• Task statement
Please keep to the lines below from the one with "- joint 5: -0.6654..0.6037" through the one with "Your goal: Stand", and restate them word for word, ends included.

⟨

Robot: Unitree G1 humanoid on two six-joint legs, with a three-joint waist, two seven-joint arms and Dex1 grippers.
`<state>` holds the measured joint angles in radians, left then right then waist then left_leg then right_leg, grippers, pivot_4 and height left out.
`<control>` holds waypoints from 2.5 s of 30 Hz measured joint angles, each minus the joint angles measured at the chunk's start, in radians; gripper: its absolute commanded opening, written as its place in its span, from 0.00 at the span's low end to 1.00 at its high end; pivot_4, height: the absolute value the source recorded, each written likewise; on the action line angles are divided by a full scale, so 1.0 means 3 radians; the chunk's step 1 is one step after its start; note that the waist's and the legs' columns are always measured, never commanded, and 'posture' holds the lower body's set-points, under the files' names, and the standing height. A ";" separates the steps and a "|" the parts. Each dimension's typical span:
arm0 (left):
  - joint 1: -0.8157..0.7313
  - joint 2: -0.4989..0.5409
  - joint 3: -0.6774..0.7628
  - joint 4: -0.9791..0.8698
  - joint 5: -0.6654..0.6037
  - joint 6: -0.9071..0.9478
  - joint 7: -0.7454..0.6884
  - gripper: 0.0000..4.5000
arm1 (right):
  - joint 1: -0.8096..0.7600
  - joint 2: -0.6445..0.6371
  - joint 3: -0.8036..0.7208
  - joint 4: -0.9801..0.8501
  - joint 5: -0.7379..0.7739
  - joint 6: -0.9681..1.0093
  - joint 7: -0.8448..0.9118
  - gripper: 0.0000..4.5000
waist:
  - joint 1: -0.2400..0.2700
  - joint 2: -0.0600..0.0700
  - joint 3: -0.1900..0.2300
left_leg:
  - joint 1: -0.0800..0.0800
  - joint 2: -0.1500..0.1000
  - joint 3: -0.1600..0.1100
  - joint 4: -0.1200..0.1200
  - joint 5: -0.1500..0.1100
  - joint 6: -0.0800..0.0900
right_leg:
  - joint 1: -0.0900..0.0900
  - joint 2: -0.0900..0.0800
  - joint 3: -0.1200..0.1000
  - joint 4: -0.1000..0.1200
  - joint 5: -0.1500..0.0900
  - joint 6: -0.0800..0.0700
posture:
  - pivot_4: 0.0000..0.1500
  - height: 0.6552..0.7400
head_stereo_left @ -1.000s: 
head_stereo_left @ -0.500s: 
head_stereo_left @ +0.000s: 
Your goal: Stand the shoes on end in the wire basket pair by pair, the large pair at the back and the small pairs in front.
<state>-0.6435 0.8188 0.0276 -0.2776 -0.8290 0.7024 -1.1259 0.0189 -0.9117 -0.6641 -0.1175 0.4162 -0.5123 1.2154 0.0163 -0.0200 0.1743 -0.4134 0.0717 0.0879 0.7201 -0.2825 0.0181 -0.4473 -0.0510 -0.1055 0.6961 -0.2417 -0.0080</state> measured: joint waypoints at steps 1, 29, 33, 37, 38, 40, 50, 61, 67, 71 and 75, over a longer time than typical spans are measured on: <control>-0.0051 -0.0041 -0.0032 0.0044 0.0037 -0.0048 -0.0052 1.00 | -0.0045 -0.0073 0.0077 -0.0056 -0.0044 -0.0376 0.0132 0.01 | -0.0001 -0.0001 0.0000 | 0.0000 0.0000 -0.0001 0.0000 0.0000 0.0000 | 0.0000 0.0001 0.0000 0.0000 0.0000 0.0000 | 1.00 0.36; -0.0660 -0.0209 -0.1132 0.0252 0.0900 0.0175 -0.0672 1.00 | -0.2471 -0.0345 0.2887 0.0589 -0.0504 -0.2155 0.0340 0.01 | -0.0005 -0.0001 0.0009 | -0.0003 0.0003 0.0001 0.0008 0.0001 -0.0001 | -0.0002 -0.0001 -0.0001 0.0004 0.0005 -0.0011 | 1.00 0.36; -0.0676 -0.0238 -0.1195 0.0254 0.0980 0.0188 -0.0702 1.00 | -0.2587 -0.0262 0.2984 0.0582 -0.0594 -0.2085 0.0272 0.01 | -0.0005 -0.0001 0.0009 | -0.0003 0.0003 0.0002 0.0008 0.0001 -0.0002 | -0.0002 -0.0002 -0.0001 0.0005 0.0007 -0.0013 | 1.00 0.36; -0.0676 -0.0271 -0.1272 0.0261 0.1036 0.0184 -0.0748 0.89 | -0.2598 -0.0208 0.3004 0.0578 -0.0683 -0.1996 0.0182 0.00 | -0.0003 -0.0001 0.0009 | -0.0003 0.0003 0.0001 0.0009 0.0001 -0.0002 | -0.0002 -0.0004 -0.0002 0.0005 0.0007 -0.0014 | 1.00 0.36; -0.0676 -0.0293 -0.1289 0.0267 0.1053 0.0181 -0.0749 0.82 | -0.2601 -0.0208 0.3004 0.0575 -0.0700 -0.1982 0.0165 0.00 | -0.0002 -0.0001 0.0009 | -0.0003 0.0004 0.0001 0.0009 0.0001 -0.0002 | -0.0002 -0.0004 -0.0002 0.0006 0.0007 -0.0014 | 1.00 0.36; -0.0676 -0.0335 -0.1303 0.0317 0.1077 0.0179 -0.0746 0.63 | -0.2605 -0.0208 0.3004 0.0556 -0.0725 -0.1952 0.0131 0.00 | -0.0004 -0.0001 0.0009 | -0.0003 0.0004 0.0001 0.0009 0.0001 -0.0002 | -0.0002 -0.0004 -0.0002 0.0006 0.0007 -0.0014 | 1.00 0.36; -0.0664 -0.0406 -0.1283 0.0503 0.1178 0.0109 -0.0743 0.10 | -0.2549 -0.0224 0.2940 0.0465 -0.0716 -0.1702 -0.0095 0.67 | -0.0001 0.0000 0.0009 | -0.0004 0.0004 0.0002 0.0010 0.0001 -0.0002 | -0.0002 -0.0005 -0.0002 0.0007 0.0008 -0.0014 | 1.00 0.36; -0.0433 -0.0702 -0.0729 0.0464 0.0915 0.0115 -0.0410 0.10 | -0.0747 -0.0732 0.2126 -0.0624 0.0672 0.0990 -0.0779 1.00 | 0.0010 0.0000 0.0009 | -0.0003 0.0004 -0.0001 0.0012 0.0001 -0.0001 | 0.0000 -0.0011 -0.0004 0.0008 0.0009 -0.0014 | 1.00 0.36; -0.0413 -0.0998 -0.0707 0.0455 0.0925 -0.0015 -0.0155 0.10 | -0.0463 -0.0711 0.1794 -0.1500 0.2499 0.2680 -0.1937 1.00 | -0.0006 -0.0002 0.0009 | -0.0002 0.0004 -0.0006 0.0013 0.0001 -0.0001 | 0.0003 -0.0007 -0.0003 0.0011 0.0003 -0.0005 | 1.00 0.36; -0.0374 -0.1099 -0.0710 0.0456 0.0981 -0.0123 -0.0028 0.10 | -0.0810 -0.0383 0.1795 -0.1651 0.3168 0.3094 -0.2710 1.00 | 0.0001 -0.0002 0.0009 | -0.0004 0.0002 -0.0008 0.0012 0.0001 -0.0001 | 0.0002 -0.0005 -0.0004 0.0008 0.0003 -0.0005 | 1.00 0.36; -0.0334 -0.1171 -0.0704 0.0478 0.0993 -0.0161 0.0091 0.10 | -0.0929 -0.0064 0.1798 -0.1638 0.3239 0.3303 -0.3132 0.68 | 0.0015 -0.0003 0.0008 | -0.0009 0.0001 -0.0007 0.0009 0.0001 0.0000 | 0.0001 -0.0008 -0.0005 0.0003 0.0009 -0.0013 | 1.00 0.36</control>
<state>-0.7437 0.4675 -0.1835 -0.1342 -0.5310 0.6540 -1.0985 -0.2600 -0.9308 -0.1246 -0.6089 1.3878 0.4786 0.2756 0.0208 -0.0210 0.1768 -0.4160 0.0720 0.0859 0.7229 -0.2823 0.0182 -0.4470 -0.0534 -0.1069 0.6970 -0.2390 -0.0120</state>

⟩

• Result of the task
  - joint 5: -0.6654..0.6037
  - joint 6: -0.9071..0.9478
  - joint 7: -0.7454..0.6884
  - gripper: 0.0000..4.5000
arm1 (right):
  - joint 1: -0.8096..0.7600
  - joint 2: -0.6445..0.6371
  - joint 3: -0.8036..0.7208
  - joint 4: -0.9801..0.8501
  - joint 5: -0.7379..0.7739
  - joint 6: -0.9681..1.0093
  - joint 7: -0.8448..0.9118
  - gripper: 0.0000..4.5000
waist:
  - joint 1: -0.2400..0.2700
  - joint 2: -0.0600..0.0700
  - joint 3: -0.1900..0.2300
left_leg:
  - joint 1: -0.0800..0.0800
  - joint 2: -0.1500..0.1000
  - joint 3: -0.1600..0.1100
  - joint 4: -0.1200..0.1200
  - joint 5: -0.1500..0.1100
  - joint 6: -0.0800..0.0900
right_leg:
  - joint 1: -0.0900..0.0900
  - joint 2: -0.0900..0.0800
  - joint 3: -0.1200..0.1000
  - joint 4: -0.1000..0.1200
  - joint 5: -0.1500..0.0900
  - joint 6: -0.0800..0.0700
posture:
  - pivot_4: 0.0000..0.1500
  - height: 0.6552..0.7400
head_stereo_left @ -1.000s: 
head_stereo_left @ -0.500s: 
head_stereo_left @ +0.000s: 
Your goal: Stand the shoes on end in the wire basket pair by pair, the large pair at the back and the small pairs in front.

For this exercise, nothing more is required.